What I Write About

I write about the infinite number of intersections between every day life and the good news of the God who has come to get us.

Monday, January 23, 2006

Day One of Just the Four of Us (We Can Make it if We Try)

For the past two weeks Kelly and I have been blessed to have her mom and then her dad and step-mom here with us as we’ve begun this new season as a family of four.  Kelly and I decided that we can continue to pro-create as long as we can maintain a two-to-one ratio of adults to children at all times.

It is remarkable that each week, in spite of sleep deprivation and being in one house all together for the whole week, we all got along great and were all sad to see each week end.  Given the somewhat ‘challenging’ relationships that many of our friends have with their parents and/or in-laws, I am overwhelmingly grateful for our relationship with both sets of Kelly’s parents.  I often tell my students who are thinking about engagement and marriage to realize that they are marrying a family, not just each other.  For me, that has undoubtedly been a rich blessing.  For two weeks they picked up groceries for us, cleaned the house, and woke up with Davis as he pushed his normal wake-up time from 6:30 to 5:00 a.m.

It was with all this help in mind that we decided that I would wait to take my ‘paternity leave’ until this week.  So this morning Davis and I ambled past the mall-walkers at 9:15 a.m. on our way to the indoor playground at Southpoint Mall—he had already been awake for almost four hours.  As I was fixing Davis’ breakfast this morning and trying to remember what both of our names were, I decided that really the only fitting way to describe my sentiments was to capture it in a form that I have loved since I learned it in the recorder-playing, kick-ball lovin’ days of elementary school: the haiku.  And so, here is Day One of Just the Four of Us (We Can Make it if We Try):

            Child cries, five a.m.

            Oh where, grandparents? Gone. Gone.

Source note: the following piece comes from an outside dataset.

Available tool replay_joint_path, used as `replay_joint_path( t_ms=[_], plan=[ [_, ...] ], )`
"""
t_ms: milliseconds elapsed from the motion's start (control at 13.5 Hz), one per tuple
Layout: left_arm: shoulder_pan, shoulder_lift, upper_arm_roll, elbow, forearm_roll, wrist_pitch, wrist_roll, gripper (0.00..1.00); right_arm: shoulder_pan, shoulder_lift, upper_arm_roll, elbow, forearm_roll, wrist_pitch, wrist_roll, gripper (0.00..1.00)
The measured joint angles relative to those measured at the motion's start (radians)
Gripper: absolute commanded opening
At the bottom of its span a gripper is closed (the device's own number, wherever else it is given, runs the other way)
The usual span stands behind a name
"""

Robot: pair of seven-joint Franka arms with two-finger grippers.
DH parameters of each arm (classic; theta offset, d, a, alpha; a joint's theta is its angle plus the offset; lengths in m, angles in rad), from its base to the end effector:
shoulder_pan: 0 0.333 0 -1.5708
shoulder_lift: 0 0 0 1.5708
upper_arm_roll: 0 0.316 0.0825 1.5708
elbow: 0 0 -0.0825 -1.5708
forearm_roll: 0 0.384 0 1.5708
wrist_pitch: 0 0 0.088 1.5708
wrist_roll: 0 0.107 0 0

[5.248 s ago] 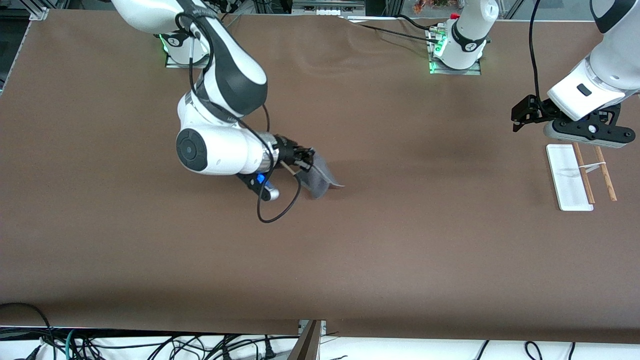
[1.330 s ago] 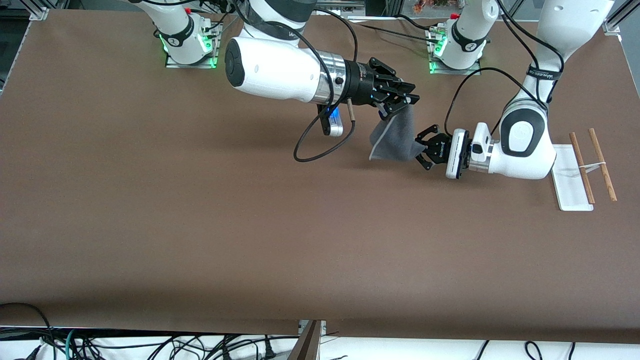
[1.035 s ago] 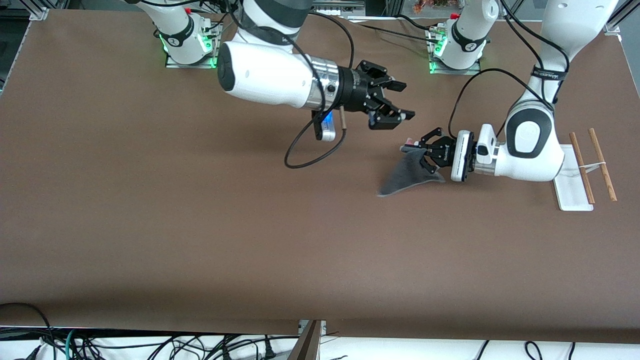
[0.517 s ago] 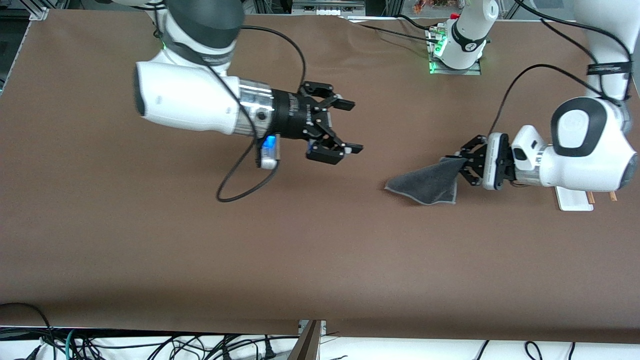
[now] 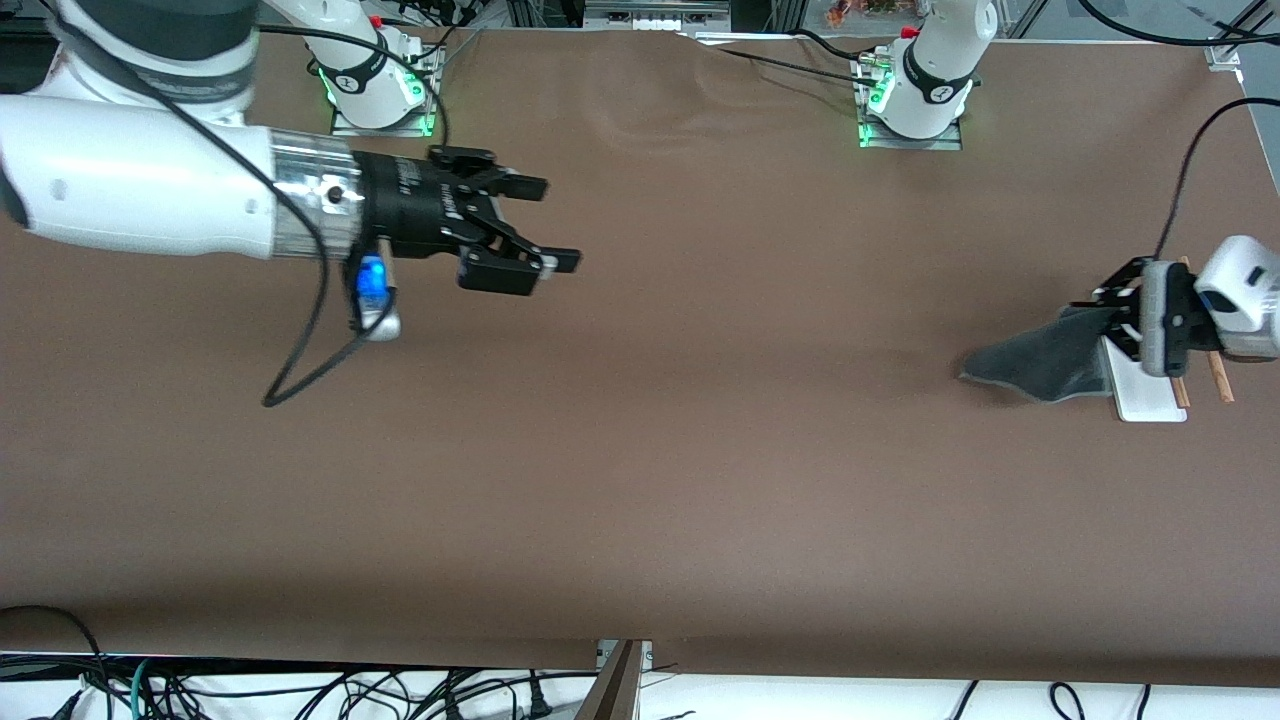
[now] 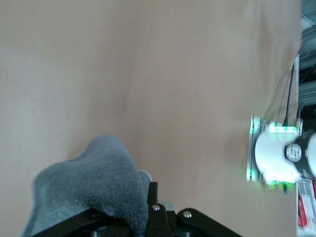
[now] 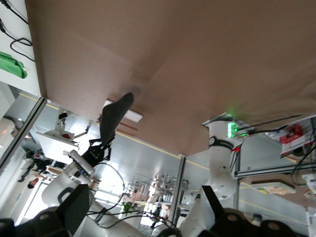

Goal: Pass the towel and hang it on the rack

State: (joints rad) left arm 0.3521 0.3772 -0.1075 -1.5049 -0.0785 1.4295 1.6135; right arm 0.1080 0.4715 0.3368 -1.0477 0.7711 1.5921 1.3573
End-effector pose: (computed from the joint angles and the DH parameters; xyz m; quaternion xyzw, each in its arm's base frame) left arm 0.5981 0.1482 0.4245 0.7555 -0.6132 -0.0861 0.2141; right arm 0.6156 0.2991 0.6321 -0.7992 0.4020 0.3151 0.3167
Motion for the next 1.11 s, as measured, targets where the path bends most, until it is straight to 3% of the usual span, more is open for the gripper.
replay_joint_path(
  t_ms=[222, 517, 739, 1109],
  plan=[
    [0.069, 0.003, 0.001, 0.036, 0.137, -0.018, -0.001, 0.00, -0.003, -0.119, -0.155, -0.098, -0.035, -0.160, -0.301, 0.99],
    [0.182, 0.055, 0.002, 0.037, 0.263, -0.017, 0.016, 0.00, -0.007, -0.273, -0.234, -0.214, -0.400, -0.311, -0.784, 0.99],
    [0.270, 0.090, 0.003, 0.042, 0.322, 0.039, 0.035, 0.00, -0.007, -0.330, -0.280, -0.309, -0.621, -0.299, -1.071, 0.99],
    [0.363, 0.155, 0.003, 0.043, 0.340, 0.244, 0.103, 0.00, -0.009, -0.364, -0.334, -0.500, -0.747, -0.103, -1.215, 0.99]
  ],
)
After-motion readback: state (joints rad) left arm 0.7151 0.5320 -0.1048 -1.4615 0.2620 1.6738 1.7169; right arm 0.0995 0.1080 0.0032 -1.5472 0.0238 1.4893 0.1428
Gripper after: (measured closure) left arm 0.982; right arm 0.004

            Just Four of Us, yikes.

                                                -Alex-san

                   

 

3 comments:

TheDudeAbides said...

oh, good times with AK and haikus. As always, this stirs in me deep thought and emotion!

Bart said...

Any sightings of Marion Jones?

Alex said...

Brandon, I knew that you and the old VCU C-team would appreciate the haiku love. For one whole semester, it was decided that any and all group e-mails had to be started off with a haiku. it was stirring, really.

Bart, no Marion Jones sightings at the mall, although I've seen her there at least three times. I suppose she doesn't have any money left at this point to spend at the mall since everyone's abandoned her post-drug bust.